People First AI
Albert Shum writing about AI on LinkedIn:
My hypothesis is that consumer AI experiences fall short because it’s lonely out there. There isn’t a way to engage, connect, build and learn from, collaborate and build on with other people.
Albert previously writes about the visual consistency of popular AI chat apps from Microsoft, Google, Anthropic, and OpenAI. During the race to build the most popular AI client in the last two years, interface designs appear to have converged aside from the occasional differentiating feature. I give Anthropic points here for having the gumption to use a serif typeface and opinionated set of colors.
I assume this consistency will live on for the foreseeable future until companies truly begin to reimmagine software with an AI foundation. I think of it like baking a cake. Right now all software is a finished cake, and we are simply adding AI as frosting. Who will bake a new cake with AI as flour?
People First AI shouldn’t just be a set of features, it’s a way to create shared contexts for learning, enable creative expression while maintaining safety, build trust through transparency, and foster genuine connections rather than just transactions. The next wave of AI needs to move beyond individual chat interfaces to create richer spaces for human connection and growth.

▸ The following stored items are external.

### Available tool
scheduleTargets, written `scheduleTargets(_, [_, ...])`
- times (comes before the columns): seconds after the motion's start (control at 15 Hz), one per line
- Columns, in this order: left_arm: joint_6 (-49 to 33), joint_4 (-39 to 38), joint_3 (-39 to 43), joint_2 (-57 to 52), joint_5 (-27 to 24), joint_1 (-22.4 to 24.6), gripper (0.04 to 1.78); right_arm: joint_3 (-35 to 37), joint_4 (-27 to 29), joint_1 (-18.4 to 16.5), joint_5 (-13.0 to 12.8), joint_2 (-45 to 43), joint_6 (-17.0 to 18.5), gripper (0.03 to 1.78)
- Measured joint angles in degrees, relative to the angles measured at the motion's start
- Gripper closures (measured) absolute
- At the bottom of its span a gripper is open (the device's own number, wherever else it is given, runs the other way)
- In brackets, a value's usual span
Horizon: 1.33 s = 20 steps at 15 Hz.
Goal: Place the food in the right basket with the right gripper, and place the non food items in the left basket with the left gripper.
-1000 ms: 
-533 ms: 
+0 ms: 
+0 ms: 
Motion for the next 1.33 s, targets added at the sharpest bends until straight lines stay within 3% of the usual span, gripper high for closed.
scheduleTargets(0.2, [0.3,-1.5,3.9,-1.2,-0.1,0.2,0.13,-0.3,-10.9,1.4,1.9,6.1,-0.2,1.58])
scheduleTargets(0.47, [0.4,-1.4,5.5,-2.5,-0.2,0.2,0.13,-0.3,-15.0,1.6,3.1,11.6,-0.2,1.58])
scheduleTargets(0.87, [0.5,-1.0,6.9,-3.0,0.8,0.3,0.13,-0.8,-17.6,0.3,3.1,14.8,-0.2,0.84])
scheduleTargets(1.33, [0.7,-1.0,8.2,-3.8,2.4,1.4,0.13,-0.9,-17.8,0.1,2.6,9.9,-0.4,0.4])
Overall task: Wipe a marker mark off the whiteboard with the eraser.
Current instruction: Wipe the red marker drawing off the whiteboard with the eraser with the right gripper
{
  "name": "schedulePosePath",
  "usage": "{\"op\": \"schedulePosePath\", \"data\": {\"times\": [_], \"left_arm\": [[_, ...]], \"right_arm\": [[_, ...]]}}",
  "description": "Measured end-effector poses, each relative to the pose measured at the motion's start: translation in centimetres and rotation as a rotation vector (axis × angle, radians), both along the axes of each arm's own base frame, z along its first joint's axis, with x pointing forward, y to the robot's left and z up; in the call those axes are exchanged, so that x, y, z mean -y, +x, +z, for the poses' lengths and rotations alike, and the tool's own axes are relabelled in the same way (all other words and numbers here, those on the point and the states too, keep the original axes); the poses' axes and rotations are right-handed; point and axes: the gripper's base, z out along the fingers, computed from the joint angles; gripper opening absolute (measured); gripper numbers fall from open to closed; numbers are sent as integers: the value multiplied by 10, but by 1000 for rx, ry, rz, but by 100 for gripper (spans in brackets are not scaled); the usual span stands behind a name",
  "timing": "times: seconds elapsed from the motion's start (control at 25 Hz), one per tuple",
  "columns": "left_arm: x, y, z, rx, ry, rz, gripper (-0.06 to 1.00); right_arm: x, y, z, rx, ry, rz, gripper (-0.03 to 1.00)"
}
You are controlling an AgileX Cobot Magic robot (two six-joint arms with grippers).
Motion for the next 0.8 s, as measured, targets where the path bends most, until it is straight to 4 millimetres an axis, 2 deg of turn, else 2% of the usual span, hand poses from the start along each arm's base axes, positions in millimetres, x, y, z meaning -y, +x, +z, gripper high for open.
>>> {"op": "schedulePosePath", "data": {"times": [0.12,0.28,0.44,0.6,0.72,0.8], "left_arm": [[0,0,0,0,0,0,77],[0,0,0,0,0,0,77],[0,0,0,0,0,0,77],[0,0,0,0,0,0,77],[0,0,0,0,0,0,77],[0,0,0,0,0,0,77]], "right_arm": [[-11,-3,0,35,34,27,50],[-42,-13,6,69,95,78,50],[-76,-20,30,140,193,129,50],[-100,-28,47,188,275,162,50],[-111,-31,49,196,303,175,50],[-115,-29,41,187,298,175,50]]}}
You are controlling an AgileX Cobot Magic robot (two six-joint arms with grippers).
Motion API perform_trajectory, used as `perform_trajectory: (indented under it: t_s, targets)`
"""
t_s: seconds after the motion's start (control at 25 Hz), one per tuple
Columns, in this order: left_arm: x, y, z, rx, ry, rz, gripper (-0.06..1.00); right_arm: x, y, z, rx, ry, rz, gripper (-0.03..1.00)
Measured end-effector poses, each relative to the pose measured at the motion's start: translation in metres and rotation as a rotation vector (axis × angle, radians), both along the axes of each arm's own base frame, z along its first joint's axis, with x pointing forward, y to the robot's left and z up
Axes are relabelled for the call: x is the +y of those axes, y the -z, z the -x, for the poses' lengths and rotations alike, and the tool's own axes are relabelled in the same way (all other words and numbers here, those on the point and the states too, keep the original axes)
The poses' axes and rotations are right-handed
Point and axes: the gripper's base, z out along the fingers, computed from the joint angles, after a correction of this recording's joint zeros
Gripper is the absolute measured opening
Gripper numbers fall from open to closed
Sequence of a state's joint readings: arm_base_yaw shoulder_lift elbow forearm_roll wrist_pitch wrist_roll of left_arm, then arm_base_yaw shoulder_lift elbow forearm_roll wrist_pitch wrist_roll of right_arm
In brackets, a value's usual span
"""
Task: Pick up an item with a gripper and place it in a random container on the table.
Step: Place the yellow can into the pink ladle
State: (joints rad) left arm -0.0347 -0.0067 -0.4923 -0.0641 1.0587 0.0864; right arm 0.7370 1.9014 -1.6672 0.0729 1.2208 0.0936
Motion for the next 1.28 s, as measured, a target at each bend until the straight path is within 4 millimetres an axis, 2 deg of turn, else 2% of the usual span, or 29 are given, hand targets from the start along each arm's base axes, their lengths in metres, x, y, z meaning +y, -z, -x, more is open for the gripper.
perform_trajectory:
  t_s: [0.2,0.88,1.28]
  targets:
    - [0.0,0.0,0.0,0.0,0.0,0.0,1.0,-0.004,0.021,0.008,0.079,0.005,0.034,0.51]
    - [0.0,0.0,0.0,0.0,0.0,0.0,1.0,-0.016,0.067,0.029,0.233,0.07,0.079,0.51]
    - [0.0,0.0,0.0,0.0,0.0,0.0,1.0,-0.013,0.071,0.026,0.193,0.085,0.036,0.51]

These are just some thought starters for a People First AI, ensuring people are at the heart of what we do, why we do it, and how we do it.
It’s hard to believe that the most exciting breakthrough since the GUI (or maybe iPhone OS) has virtually the same interface that Matthew Broderick uses in Wargames, a movie from 1983. However, is there an allegory for what Albert is suggesting? We have collaborative text editors, presentation tools, and spreadsheets, but they are certianly not “rich spaces” and AI will not change that.
Is Meta going to integrate AI into the Quest and Horizon Workrooms? The answer is definitely yes, but I still wonder what the actual product is. A virtual whiteboard that has an AI observer to chime in like a professor with exerptise and guidance sounds compelling. I recall as a CS student I would sit in an alcove with classmates working on problem sets and feeling stumped (understatement). An AI observer that could guide us through challenges would have been most welcome. To help that young, stressed version of Dave Klein I can imagine Google integrating Gemini into Jamboard to accompany our work with notes, drawings, and helpful corrections on a TV that acts as a whiteboard. This would be fun to prototype!
Should Google revisit Wave for a “richer space for human connection?” Probably not, but attaching a single-player mode chat interface to Google web apps is not the long-term solution Albert is imagining. And yes, I thoroughly enjoy talking about Wave.